Questions and Answers – How to buy a house

1. How much is the down payment on a house?

The down payment typically is 5% for residential house and 20% for rental real estate. First time home owners can be eligible for 3% down payment, however, you need to have a good credit and meet certain criteria.

If your down payment is less than 20%, you are required to pay mortgage insurance (PMI)  each month until your home equity reaches 20%. 

The down payment may vary depending on your credit score, property value and location. 

2. What is a good debt go income ratio?

Typically, lenders will look for a good loan with a low debt to income ratio. The debt to income ratio can be as high as 50%. However, you are likely to get a loan approval if your debt to income ratio is low. 

3. What is a good credit score?

Credit scores should be at least 620. However, higher credit scores will likely have a better chance of getting  approved and will pay lower interest rates.
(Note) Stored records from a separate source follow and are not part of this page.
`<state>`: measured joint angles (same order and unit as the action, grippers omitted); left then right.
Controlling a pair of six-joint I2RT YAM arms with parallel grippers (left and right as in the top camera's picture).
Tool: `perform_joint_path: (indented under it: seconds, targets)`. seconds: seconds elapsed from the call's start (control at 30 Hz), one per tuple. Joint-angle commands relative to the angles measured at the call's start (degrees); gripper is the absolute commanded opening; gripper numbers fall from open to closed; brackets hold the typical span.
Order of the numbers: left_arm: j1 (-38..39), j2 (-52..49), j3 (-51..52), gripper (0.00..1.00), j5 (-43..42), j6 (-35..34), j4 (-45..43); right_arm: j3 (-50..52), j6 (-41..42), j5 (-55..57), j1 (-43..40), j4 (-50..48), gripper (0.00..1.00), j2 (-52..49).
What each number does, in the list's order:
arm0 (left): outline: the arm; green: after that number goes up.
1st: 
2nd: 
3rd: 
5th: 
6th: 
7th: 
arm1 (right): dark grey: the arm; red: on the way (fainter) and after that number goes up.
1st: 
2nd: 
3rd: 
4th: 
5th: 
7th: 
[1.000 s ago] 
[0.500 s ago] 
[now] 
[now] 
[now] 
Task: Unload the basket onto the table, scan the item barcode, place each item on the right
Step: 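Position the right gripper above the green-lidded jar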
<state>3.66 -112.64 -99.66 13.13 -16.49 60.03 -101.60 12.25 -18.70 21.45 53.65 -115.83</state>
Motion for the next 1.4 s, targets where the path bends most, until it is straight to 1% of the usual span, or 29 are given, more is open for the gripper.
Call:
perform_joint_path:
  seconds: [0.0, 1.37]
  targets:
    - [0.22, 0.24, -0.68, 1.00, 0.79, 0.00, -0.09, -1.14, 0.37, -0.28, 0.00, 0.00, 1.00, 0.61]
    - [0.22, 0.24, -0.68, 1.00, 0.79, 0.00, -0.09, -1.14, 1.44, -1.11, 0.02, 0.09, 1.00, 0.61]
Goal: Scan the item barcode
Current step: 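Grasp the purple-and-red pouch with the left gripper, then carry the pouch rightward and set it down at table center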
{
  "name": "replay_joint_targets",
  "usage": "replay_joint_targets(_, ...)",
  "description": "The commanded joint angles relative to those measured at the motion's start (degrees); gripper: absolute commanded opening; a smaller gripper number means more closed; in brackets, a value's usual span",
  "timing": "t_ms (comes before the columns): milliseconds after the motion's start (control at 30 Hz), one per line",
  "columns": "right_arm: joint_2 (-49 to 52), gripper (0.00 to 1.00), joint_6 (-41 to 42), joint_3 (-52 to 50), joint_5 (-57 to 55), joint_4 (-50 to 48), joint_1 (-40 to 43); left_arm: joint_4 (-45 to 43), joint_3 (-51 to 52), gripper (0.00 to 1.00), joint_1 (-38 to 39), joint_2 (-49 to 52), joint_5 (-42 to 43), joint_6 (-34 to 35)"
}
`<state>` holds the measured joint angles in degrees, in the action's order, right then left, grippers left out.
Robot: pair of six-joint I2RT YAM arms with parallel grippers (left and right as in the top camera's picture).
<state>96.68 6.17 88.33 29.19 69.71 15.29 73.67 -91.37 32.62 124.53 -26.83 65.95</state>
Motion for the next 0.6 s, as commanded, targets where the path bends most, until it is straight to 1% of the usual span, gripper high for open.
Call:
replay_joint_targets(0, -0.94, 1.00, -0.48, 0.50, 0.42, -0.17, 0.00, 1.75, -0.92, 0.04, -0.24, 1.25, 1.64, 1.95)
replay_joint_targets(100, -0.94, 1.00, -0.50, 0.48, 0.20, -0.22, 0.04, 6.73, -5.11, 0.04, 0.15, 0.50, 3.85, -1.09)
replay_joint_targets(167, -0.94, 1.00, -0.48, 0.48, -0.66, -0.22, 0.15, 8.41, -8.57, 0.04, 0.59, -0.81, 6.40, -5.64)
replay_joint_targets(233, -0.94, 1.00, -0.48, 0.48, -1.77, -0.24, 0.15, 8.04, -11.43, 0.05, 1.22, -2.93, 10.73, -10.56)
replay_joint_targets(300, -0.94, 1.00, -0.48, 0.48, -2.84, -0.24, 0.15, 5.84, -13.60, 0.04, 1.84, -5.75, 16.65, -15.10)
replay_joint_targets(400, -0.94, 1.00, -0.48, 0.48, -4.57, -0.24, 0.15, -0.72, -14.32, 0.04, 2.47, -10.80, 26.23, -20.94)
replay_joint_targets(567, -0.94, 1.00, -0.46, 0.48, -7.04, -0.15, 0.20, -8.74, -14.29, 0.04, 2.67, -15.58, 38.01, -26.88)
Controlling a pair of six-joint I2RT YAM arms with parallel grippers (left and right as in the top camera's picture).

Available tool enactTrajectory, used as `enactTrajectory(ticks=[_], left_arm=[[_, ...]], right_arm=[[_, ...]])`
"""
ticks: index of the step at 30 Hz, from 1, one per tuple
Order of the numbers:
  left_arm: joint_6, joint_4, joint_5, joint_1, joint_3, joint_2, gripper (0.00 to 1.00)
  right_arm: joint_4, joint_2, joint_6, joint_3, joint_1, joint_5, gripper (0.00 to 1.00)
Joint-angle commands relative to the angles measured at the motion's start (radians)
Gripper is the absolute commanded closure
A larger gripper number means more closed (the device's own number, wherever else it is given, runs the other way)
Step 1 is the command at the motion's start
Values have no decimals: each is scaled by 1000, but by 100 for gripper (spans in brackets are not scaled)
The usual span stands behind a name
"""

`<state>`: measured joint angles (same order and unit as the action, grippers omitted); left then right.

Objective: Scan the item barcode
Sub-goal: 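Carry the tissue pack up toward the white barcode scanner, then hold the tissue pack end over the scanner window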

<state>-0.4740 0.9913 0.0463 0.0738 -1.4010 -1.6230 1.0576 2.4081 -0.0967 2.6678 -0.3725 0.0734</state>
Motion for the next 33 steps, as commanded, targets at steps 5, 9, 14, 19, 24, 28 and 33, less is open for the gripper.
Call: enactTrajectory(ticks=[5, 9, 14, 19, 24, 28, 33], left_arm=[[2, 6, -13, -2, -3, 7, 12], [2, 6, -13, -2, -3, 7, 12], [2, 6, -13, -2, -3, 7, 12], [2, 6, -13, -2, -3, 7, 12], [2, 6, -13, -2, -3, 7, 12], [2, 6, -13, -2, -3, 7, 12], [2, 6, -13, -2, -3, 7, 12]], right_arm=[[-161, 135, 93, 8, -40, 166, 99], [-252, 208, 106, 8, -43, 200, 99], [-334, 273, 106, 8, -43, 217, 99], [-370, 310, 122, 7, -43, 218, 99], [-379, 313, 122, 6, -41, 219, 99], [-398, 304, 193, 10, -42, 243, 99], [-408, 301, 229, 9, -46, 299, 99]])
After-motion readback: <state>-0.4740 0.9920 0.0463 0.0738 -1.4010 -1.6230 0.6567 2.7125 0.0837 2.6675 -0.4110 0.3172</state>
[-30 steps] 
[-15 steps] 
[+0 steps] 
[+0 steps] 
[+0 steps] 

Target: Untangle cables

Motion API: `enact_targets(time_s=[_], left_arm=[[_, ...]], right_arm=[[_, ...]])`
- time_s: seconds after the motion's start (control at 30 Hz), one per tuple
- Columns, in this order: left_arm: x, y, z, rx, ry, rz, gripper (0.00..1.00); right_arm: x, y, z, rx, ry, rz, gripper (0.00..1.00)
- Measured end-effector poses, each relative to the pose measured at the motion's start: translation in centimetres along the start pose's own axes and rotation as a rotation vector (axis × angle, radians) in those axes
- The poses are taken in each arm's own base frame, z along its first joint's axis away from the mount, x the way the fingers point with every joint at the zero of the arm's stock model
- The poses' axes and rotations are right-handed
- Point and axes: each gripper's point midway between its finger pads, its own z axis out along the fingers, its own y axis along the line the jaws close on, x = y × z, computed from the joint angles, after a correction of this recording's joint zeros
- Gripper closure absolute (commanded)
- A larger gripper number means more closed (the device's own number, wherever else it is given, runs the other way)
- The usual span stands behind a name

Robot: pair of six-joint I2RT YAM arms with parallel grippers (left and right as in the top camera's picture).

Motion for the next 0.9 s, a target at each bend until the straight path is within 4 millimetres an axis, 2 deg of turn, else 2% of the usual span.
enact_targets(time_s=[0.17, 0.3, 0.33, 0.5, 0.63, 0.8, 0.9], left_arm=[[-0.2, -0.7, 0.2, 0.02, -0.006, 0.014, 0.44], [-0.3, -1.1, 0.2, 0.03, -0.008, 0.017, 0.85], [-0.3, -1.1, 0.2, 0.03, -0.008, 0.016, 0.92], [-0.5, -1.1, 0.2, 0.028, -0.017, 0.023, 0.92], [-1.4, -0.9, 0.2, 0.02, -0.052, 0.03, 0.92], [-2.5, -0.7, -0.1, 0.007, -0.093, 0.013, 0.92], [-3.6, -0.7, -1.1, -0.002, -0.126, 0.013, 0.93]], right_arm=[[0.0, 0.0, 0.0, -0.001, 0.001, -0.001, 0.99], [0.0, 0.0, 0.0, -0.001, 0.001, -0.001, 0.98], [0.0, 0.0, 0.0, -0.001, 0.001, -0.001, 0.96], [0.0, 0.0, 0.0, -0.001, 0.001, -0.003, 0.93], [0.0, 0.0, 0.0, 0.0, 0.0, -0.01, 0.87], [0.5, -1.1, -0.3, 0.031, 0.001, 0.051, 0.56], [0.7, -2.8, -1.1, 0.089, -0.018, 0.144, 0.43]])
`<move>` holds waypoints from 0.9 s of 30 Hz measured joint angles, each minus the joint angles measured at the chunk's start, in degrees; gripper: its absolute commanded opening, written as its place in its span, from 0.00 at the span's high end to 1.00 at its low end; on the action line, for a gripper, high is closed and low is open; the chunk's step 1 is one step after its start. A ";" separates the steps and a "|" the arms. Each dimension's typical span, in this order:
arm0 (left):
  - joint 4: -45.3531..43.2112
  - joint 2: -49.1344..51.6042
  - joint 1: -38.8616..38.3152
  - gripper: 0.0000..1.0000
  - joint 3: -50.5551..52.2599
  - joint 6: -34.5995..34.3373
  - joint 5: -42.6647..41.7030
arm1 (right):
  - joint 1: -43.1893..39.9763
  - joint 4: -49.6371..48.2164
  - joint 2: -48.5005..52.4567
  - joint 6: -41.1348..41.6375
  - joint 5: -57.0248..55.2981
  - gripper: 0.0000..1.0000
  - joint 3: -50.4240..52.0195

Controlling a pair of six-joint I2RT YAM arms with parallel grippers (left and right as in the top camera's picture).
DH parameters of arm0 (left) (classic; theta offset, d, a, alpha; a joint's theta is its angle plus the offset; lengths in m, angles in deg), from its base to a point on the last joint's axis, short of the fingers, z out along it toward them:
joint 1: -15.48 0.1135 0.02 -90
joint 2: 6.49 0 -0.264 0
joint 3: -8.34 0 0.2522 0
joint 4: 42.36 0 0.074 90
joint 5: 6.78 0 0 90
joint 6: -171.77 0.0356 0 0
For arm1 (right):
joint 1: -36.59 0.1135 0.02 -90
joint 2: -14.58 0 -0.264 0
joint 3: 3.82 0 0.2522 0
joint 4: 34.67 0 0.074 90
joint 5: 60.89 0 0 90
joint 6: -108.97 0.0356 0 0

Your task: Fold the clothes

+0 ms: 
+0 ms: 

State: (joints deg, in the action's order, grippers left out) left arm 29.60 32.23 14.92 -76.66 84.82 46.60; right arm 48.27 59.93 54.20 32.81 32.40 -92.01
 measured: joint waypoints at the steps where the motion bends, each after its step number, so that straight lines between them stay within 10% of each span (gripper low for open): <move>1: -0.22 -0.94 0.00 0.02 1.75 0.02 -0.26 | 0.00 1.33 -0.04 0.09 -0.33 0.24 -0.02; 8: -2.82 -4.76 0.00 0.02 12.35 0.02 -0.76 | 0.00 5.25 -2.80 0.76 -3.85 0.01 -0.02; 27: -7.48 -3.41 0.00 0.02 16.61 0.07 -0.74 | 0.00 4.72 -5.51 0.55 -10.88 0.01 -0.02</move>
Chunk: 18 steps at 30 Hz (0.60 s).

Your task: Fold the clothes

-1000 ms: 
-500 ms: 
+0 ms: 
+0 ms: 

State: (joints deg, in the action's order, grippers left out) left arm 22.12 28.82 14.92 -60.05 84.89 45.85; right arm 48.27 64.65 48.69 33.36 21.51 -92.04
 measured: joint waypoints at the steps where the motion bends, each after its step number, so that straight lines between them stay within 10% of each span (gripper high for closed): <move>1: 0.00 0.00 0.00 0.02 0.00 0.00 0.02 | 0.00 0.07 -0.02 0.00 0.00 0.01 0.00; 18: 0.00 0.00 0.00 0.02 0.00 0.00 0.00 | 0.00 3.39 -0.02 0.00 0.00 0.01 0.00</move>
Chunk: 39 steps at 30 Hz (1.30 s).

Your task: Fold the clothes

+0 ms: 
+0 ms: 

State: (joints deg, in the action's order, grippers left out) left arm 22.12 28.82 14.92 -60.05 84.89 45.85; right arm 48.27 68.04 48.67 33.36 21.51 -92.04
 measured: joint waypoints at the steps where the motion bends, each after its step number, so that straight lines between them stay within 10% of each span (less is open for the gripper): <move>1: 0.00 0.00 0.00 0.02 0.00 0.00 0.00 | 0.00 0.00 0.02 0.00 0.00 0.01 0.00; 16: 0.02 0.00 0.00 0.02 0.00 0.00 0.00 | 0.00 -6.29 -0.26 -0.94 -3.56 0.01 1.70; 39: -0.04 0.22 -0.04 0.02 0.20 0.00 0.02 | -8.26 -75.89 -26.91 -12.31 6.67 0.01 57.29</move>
You can save a good amount from getting a lower interest rate. Therefore, if your credit scores are below 620, you are recommended to work on your credit before you look for a mortgage loan. 

4. Why do you need to get a pre-approval?  

A loan pre-approval will let you know the price range which you can afford. Also, it lets sellers know that you are a qualified and serious buyer when you make an offer for a house. Usually, there are multiple competitors for a house. So, if you have a pre-approval it shows that you can afford to purchase that house. 

5. Why should you switch to another lender?

You should switch to another lender if you can find a better deal, particularly for a final loan contract. You will not be obligated or committed to any lender until you sign a loan contract. Importantly, you should ask lenders for a detailed loan estimate. Then, you do some calculation and use good judgement in order to make the best decision. 

6. Should you have extra money besides a down payment and closing costs?

Ideally, you should have savings for 6 months of mortgage payments. Your lenders will love to see that extra savings in case financial difficulties may cause mortgage default. For instance, you may lose your job or get sick. If you lose your income, then the extra savings will help to continue paying for your mortgage. However, the extra savings may vary if you have other assets.